- **Brief**
For the records below, the count of lines that hold "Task" is required; give only that number.

- **Data records**
*-*-*
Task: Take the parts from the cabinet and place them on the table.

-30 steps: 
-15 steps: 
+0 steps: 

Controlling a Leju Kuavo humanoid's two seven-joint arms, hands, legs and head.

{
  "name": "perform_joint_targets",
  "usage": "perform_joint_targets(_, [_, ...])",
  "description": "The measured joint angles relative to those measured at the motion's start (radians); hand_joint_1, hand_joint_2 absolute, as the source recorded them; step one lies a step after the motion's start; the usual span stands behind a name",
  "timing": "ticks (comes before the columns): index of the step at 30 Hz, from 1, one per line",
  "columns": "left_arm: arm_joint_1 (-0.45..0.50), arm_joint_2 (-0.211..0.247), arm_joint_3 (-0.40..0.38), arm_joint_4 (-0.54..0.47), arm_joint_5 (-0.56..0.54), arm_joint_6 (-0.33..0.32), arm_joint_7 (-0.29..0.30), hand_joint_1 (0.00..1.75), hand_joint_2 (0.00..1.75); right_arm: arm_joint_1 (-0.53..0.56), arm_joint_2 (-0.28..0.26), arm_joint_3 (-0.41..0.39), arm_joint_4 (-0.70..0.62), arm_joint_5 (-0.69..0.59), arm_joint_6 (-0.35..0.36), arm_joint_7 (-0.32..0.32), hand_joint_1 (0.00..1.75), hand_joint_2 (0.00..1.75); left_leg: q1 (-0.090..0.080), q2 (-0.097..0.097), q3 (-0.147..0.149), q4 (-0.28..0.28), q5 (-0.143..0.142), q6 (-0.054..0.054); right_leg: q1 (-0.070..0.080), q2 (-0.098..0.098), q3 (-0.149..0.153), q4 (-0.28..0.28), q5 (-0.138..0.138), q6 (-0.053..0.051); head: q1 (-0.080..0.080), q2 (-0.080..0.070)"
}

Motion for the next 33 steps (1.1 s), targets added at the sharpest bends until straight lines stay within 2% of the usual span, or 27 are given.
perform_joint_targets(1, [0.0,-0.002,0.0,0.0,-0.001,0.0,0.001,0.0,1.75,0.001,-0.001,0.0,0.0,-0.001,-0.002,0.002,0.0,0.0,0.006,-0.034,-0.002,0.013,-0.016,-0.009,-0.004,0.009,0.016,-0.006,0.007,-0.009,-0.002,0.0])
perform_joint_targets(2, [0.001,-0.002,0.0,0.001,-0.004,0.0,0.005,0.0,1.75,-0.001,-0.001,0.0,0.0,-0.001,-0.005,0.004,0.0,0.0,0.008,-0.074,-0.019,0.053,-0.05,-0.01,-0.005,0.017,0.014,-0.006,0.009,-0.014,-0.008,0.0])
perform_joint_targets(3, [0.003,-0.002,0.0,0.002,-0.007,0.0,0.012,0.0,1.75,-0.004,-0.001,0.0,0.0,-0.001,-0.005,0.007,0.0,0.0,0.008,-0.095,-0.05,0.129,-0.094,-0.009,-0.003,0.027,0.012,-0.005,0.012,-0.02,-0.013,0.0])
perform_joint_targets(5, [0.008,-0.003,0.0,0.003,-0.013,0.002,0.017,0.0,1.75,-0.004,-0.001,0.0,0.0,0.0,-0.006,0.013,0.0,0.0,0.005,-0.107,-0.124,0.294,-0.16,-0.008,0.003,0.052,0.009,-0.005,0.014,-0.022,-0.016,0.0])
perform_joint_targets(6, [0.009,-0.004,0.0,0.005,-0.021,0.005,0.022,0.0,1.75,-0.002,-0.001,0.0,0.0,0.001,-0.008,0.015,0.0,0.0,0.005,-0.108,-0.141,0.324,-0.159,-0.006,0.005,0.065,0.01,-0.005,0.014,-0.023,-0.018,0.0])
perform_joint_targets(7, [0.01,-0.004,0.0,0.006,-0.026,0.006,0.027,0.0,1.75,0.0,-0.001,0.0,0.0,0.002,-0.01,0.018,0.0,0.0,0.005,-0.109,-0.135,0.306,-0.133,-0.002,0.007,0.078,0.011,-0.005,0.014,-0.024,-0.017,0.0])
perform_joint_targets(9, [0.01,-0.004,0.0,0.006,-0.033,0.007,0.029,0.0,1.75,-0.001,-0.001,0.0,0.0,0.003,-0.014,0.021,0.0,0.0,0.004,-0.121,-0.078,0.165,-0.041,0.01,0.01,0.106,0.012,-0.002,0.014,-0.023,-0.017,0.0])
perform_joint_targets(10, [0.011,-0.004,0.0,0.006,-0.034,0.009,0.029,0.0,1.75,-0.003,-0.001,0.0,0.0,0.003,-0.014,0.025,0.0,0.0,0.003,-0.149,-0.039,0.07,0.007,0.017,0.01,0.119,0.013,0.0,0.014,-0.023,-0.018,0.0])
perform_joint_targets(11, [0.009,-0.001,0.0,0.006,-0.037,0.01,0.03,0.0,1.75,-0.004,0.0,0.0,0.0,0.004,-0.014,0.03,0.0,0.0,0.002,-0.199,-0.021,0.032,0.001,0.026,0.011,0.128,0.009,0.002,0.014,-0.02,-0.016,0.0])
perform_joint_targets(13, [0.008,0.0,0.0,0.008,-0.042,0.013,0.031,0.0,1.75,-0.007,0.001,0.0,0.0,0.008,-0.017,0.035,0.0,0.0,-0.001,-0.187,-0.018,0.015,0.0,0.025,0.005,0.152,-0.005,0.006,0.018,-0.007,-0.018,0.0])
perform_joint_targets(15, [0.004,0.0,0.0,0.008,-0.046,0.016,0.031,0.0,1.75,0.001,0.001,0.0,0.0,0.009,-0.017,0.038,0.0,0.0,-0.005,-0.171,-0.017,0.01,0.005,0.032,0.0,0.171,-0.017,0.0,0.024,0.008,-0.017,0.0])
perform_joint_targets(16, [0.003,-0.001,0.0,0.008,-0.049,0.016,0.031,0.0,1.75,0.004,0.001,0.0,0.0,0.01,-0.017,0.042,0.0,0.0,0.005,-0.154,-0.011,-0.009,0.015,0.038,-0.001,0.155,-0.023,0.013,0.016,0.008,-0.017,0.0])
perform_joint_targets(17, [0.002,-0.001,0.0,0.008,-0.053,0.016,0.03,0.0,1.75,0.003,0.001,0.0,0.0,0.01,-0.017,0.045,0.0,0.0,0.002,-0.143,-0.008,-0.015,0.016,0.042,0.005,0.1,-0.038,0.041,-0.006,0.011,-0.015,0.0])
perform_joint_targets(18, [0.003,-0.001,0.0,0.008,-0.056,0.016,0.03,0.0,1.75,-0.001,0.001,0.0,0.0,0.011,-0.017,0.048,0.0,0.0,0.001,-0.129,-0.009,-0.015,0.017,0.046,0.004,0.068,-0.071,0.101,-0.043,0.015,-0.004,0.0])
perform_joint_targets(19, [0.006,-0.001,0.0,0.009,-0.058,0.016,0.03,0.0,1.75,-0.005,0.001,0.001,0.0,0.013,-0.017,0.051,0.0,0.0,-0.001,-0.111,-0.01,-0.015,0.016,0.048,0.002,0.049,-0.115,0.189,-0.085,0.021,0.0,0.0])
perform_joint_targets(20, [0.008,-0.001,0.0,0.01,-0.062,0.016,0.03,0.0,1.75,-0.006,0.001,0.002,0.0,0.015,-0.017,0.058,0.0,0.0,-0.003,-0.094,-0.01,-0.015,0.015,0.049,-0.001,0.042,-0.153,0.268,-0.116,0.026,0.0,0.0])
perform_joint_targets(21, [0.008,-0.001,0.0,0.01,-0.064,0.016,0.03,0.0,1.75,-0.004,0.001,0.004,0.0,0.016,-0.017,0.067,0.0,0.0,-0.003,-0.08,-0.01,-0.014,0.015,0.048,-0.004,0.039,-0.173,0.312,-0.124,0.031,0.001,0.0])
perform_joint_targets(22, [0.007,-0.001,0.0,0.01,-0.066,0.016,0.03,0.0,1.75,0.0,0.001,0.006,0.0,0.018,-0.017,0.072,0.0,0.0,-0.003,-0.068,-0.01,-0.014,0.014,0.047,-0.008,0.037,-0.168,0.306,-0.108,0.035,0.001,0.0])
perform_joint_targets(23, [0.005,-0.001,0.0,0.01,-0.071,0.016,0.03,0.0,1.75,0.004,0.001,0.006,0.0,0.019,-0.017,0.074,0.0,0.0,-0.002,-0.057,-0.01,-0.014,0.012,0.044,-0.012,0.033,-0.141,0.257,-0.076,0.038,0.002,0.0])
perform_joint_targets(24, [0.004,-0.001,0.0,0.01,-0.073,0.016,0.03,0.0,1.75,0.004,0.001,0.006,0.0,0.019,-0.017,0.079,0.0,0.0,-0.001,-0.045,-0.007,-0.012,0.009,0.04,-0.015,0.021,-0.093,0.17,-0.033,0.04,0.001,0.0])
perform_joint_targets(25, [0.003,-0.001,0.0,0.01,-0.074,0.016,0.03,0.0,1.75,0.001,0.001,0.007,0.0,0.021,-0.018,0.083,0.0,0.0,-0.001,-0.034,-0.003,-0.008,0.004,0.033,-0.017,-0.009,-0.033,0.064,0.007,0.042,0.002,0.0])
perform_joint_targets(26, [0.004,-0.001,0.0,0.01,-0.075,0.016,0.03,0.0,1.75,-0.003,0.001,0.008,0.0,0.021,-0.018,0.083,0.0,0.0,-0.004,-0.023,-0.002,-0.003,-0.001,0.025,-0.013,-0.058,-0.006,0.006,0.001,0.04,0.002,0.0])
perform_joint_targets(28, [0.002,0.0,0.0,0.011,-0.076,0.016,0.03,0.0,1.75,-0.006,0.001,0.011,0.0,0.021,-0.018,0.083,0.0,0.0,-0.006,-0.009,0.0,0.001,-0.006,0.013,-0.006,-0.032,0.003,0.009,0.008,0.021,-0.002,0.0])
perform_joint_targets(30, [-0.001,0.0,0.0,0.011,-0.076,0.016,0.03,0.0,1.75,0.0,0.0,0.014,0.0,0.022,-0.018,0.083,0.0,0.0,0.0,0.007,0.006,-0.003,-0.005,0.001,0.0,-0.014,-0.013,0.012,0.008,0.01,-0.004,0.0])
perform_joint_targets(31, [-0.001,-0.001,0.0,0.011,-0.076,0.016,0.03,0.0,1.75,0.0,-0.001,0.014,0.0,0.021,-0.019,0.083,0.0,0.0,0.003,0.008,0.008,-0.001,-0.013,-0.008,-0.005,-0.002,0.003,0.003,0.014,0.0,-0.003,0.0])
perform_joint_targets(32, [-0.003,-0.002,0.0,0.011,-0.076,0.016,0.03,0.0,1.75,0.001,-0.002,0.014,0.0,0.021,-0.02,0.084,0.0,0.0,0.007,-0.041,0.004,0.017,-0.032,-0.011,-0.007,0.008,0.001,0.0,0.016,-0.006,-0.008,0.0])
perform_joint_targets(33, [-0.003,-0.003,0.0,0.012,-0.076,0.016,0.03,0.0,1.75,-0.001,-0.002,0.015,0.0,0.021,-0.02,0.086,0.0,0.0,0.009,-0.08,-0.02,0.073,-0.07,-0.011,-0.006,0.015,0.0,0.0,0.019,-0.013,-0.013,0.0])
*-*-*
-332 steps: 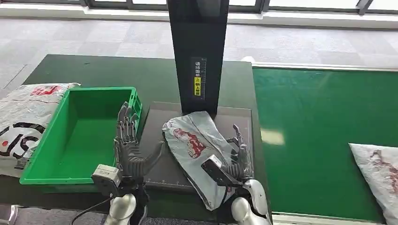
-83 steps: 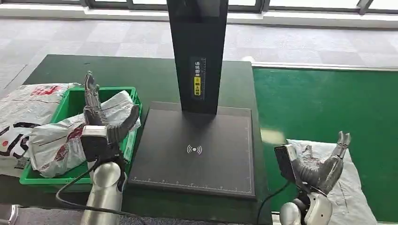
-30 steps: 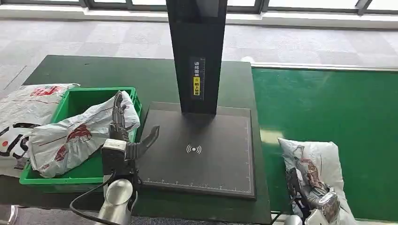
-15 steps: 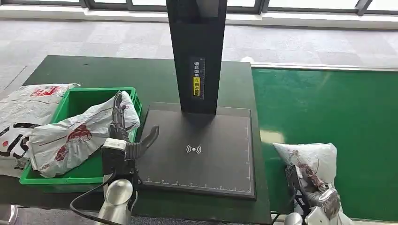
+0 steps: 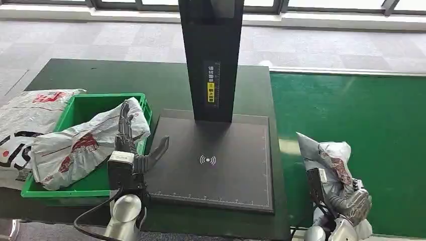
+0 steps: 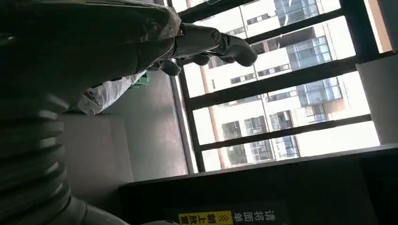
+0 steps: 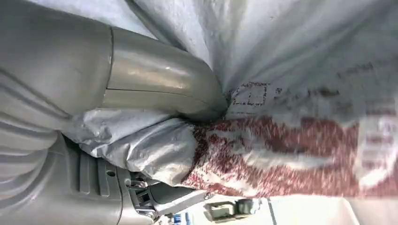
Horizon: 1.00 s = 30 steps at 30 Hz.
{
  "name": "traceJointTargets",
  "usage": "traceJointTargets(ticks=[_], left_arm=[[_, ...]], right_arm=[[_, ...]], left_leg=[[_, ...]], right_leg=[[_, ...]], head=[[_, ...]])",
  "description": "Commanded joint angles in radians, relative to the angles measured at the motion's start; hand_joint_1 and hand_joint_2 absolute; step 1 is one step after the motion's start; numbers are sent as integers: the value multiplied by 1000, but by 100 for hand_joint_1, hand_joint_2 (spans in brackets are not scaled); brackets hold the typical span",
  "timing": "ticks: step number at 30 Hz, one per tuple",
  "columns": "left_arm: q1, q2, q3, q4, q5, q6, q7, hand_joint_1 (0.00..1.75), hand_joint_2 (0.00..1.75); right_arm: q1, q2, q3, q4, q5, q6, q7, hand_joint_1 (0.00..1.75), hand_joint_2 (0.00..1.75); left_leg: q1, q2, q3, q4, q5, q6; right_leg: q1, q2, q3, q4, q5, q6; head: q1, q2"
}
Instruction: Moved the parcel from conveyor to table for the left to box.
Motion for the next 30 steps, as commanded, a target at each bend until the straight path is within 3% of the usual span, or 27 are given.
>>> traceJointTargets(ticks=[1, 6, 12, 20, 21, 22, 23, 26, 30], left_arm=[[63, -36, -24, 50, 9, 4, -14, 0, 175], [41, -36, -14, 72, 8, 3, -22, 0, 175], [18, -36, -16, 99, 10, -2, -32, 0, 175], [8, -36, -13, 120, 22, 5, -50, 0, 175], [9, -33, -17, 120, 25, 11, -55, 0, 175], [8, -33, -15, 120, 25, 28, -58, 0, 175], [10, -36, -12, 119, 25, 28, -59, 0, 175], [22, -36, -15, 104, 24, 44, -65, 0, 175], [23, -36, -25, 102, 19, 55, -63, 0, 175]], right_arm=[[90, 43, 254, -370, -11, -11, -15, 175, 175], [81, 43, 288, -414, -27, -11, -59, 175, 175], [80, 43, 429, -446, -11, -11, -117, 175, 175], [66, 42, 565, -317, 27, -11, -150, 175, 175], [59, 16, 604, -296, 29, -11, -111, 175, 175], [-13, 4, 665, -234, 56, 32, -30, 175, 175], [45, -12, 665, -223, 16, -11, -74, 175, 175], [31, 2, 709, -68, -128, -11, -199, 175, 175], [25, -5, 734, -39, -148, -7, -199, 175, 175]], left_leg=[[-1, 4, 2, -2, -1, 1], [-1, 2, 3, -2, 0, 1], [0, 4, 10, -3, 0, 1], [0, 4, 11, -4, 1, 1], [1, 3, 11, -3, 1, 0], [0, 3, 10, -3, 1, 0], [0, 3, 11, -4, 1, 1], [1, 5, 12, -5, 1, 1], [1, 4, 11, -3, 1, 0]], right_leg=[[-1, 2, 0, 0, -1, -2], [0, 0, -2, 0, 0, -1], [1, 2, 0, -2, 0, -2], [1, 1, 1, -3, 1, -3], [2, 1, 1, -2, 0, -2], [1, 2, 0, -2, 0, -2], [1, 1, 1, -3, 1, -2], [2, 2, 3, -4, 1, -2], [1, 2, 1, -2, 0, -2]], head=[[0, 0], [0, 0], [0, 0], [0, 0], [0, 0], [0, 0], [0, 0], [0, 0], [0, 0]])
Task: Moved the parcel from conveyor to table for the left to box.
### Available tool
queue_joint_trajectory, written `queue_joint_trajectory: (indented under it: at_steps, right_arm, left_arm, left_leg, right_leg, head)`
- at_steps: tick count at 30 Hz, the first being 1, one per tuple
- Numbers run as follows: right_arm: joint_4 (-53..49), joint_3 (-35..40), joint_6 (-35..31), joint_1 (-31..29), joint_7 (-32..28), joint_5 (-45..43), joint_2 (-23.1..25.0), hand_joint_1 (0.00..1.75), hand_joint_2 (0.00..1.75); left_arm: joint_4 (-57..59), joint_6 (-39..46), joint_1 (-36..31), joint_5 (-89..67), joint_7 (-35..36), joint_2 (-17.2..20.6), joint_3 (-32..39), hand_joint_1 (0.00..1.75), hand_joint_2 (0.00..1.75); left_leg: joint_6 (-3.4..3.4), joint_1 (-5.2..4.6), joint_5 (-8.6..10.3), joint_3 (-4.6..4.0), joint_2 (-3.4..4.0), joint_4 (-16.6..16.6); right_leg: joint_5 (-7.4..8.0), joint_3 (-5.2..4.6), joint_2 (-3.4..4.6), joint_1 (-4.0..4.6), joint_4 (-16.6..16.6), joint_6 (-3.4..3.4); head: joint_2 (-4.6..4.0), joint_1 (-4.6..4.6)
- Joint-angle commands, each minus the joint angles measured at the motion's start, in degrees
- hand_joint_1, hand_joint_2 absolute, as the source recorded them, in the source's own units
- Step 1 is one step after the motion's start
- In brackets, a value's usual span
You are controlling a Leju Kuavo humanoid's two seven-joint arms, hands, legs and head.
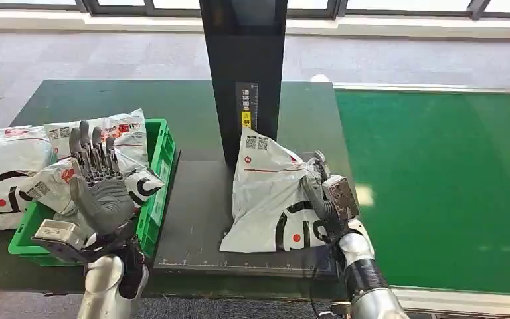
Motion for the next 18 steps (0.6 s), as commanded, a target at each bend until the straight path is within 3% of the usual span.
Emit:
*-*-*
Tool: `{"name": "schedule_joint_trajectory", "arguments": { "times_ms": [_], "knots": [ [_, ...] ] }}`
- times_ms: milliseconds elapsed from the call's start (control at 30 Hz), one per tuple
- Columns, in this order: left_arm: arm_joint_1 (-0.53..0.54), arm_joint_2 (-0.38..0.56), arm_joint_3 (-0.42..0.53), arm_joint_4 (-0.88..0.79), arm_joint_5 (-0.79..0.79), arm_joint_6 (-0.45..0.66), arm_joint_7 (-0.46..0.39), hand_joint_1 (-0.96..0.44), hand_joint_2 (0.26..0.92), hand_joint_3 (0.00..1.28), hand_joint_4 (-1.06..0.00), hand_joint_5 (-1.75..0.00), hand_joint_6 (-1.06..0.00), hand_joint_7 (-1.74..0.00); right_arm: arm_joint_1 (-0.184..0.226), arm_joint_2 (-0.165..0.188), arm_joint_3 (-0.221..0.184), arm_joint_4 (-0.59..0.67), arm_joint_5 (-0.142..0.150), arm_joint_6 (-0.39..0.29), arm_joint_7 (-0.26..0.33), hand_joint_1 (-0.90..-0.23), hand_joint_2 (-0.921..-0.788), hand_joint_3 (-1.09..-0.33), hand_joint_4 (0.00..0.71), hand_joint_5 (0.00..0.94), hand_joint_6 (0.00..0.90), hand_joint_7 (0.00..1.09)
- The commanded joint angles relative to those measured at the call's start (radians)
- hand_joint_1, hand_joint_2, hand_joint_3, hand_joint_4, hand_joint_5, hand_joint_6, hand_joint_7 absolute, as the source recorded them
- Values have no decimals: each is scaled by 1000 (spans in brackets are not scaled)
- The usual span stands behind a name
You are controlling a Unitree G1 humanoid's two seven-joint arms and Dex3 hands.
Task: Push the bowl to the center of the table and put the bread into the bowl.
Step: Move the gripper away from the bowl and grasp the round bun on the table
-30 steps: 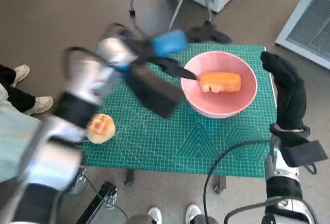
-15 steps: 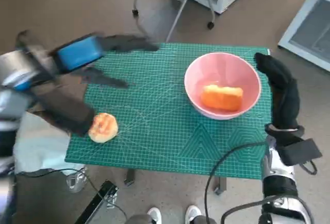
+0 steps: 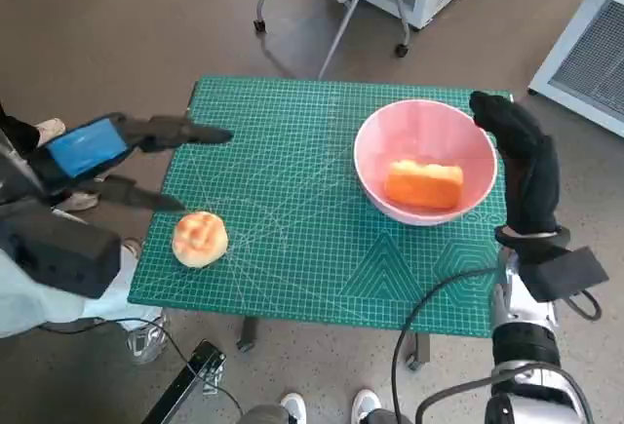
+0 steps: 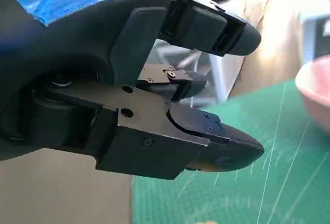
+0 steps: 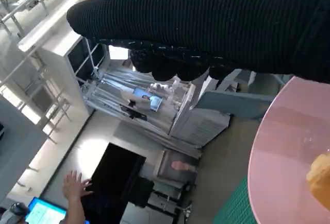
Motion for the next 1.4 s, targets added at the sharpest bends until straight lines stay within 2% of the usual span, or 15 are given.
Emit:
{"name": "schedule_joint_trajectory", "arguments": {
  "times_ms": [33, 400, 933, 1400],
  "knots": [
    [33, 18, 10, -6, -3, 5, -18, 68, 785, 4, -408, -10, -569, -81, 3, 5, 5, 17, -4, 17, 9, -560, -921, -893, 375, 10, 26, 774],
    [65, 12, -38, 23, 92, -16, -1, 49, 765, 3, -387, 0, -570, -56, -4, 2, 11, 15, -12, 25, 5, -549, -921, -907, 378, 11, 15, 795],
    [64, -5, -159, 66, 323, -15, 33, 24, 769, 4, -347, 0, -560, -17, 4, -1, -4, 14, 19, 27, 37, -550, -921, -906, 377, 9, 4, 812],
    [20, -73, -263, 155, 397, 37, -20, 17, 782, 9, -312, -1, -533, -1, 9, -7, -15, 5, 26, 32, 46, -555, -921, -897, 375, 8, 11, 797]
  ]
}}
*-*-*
- **Exercise result**
3